『存在のすべてを』は2024年の本屋大賞第3位に選ばれた作品と。作者である塩田武士の作品を読むのはこれで3冊目。
前に読んだ2冊はそこまで心に刺さらなかったのだけど「2児同時誘拐」とか「画家の世界」などがテーマになっているとのことで、読んでみたい気持ちになった。
私には絵を描く趣味はないけれど、絵を観るのは好きなので「画家の世界」には興味があった。なんかこぅ…知らない世界の一部を覗き見るのは面白かったし、物語自体も面白かった。
存在のすべてを
- 平成3年に発生した2児同時誘拐事件から30年…当時警察担当だった新聞記者の門田は、旧知の刑事の死をきっかけに被害男児の「今」を知る。
- 再取材を重ねた結果、門田はある写実画家の存在を知る。
- 2児同時誘拐事件と天才的な写実画家を繋ぐものとは?
感想
『存在のすべてを』は私にとって不思議な作品だった。前半はミステリ小説なんだけど、後半は純文学風になっている。どういう方向から受け止めれば良いのか最後までな謎過ぎだった。
前半は確実にミステリな読み物。2児同時誘拐事件がメインになっていて、時効になった事件を追う元刑事と新聞記者が粘り強い操作の末に事件の真相に迫っていく。ところが後半は絵画界隈の内情と写実画家の人生に焦点が当たっていて、なんだか純文学のようだった。
前半と後半。どちらの流れも面白い…と言えば面白いのだけど、この作品をどう捉えれば良かったのだろうか?
メインの登場人物達(対立設定の悪役除く)はそれぞれに全員「いい人」ばかりで好きになっちゃうタイプなのだけど、なんかこぅ…それぞれに自分勝手。ネタバレを避けたいので詳しいことは書けないけれど「気持ちは分かる…気持ちは分かるけど、それやっちゃ駄目でしょ?」みたいなことをやってしまうのだ。
……正直、ちょっぴりモヤモヤしてしまった。
後半はミステリ要素低めで純文学ちっく。「分かっちゃいるけどやめられない」みたいな部分を描くのが純文学と言うのであれば、アリかな~と思うものの、子ども…と言うか1人の人間の人生が関わってくる内容だったので個人的には納得出来ないところが多かった。モヤモヤ感はあったもののラストは綺麗に着地していた。いちおうハッピーエンドって事なのだと思う。
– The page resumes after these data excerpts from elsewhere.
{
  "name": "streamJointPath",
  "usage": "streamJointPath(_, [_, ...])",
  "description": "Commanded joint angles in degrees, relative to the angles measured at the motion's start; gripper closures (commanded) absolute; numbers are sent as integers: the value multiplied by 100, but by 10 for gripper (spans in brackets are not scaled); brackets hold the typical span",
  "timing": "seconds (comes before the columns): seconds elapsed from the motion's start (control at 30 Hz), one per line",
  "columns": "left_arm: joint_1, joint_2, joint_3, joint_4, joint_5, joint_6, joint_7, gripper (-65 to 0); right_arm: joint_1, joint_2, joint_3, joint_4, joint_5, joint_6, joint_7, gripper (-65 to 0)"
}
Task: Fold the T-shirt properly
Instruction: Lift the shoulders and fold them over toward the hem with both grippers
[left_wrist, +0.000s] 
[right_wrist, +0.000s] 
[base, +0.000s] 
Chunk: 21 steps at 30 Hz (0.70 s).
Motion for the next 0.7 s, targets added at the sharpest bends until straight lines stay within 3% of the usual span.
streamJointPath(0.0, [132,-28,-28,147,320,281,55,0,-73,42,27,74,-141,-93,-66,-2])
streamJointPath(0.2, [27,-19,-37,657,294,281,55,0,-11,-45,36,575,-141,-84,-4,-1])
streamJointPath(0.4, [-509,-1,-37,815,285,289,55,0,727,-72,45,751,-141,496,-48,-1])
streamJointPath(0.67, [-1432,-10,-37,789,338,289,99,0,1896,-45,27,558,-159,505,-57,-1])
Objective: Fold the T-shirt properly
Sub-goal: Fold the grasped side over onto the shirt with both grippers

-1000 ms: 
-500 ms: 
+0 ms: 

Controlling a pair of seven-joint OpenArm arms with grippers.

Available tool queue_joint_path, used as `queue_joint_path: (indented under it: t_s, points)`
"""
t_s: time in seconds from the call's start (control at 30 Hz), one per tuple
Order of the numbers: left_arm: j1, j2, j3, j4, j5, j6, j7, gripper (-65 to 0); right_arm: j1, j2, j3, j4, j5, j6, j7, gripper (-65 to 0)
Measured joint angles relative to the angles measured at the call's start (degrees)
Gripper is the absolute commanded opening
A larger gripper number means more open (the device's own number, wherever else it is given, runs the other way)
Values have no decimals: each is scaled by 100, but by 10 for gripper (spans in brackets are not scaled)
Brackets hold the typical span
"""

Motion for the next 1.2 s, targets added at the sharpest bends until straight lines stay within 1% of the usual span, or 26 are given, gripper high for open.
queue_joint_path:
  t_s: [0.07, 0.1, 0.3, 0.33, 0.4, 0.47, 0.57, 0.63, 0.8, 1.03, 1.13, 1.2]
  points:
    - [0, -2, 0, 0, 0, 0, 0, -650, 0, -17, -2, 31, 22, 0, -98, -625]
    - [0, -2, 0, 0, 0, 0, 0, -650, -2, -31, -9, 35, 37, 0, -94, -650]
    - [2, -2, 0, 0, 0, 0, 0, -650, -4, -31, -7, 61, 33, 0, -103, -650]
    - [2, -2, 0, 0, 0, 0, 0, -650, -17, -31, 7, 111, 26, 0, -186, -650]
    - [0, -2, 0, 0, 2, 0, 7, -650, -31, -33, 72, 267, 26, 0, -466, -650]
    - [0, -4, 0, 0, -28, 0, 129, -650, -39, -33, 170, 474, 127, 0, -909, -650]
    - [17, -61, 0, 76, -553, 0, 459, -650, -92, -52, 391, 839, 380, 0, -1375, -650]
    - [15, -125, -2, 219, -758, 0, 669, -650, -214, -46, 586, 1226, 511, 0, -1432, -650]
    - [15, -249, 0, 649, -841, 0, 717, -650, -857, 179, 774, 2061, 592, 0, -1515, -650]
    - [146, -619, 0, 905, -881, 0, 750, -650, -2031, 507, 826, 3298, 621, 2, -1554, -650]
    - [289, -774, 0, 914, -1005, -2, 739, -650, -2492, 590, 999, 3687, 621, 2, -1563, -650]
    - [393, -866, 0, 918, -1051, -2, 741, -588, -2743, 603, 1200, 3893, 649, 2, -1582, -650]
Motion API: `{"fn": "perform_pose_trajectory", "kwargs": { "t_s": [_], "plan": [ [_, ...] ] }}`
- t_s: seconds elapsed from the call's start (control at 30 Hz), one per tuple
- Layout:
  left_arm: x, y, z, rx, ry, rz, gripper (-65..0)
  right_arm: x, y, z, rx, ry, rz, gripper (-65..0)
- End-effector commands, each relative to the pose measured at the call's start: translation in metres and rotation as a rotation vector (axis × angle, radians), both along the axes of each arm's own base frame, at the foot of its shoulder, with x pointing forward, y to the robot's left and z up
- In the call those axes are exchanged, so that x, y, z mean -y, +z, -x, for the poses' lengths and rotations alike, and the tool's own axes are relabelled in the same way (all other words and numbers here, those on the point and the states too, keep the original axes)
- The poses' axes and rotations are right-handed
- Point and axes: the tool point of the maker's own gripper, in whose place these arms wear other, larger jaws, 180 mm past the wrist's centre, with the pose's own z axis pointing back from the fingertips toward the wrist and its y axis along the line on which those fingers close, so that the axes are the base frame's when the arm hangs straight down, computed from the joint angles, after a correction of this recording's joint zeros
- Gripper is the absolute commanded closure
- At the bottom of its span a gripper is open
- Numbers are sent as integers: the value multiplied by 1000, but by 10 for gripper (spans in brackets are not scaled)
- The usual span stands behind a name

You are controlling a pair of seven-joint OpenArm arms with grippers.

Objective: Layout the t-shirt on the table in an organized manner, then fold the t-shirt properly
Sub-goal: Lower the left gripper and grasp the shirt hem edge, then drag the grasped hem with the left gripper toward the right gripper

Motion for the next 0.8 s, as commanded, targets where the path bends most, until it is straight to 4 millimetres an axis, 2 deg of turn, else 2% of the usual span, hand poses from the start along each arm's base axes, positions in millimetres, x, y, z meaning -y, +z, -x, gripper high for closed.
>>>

手放しで絶賛できないけれど物語には引き込まれたのも本当だし、登場人物に肩入れしちゃった自分がいる。絵画界のドロドロしたやり取りも興味深かった。『罪の声』の時も思ったのだけど、塩田武士の作品って私の好みのど真ん中ではなく微妙に外したところにあるのだと思う。でも、興味のあるテーマを書く作家さんなので次の作品も手に取ってしまう気がする。